- **EXERCISE REQUIREMENTS**
Nothing but the line containing "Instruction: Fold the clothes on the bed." and the lines that follow it to the end of the material below should appear in the answer, each copied exactly.

- **DATASET CONTENT**

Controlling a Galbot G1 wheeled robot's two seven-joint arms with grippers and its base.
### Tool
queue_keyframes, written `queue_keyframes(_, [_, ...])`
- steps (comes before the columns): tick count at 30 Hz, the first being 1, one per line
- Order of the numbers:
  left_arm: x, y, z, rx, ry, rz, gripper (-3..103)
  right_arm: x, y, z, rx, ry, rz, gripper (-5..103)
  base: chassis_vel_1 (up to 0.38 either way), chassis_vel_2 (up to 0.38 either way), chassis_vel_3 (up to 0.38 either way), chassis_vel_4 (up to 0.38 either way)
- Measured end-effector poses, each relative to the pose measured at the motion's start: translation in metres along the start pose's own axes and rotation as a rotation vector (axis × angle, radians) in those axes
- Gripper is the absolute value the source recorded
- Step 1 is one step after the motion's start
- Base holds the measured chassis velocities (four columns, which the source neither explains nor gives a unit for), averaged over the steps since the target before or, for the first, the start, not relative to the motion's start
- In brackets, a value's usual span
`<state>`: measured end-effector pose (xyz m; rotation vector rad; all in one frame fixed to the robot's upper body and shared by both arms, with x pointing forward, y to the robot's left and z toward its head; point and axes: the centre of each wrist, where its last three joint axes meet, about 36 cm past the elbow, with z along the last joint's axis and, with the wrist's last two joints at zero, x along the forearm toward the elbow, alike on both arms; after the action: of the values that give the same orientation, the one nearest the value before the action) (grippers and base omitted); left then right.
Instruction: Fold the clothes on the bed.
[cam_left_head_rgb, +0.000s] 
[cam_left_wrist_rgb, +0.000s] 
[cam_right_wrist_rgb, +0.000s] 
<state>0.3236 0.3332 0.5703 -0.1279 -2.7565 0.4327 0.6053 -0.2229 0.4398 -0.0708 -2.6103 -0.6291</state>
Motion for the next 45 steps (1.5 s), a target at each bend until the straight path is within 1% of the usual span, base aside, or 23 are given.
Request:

- **YOUR RESPONSE**
Instruction: Fold the clothes on the bed.
[cam_left_head_rgb, +0.000s] 
[cam_left_wrist_rgb, +0.000s] 
[cam_right_wrist_rgb, +0.000s] 
<state>0.3236 0.3332 0.5703 -0.1279 -2.7565 0.4327 0.6053 -0.2229 0.4398 -0.0708 -2.6103 -0.6291</state>
Motion for the next 45 steps (1.5 s), a target at each bend until the straight path is within 1% of the usual span, base aside, or 23 are given.
Request:

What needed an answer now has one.